● **Stored items**

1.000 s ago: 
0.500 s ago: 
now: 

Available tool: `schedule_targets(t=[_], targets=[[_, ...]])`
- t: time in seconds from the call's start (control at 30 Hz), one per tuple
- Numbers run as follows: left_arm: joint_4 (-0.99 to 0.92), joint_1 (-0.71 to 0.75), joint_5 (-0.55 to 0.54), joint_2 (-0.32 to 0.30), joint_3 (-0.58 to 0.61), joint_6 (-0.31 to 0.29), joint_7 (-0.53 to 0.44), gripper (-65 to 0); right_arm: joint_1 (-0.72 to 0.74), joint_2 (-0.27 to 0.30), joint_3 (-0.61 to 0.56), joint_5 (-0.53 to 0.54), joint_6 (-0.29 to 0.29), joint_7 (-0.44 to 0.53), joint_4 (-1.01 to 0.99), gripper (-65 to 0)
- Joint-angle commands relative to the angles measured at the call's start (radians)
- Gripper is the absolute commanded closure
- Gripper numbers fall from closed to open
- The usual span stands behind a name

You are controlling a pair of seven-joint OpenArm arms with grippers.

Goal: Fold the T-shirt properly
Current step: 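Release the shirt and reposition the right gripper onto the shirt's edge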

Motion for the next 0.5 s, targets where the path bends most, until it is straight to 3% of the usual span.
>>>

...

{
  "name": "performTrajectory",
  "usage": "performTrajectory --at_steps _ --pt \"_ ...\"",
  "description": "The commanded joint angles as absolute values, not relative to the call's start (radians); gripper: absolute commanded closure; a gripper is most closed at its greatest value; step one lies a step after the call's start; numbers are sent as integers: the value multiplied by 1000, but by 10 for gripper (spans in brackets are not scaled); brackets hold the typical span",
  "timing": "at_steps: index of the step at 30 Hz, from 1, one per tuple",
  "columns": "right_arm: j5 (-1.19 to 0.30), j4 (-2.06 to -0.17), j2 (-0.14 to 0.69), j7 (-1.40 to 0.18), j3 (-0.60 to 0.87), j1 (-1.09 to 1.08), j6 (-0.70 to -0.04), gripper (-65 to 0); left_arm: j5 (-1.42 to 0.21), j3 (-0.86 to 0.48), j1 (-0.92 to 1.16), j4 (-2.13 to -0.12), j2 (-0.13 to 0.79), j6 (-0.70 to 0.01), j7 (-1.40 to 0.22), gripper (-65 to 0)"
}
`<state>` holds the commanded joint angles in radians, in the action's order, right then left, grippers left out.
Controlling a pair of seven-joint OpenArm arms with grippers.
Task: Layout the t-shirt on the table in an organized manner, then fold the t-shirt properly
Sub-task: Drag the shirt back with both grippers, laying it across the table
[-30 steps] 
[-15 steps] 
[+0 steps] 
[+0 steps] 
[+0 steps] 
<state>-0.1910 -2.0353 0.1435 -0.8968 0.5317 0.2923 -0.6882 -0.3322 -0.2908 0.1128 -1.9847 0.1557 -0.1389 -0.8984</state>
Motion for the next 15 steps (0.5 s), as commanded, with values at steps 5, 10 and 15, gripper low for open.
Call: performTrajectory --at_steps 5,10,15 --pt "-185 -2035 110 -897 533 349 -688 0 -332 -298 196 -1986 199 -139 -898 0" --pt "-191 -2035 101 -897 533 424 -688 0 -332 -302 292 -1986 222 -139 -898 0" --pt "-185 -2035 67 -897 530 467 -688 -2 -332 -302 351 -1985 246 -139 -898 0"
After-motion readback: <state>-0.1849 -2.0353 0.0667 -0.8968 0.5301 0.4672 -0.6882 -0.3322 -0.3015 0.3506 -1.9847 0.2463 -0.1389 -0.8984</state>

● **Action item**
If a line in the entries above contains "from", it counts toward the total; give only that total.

● **Answer box**
3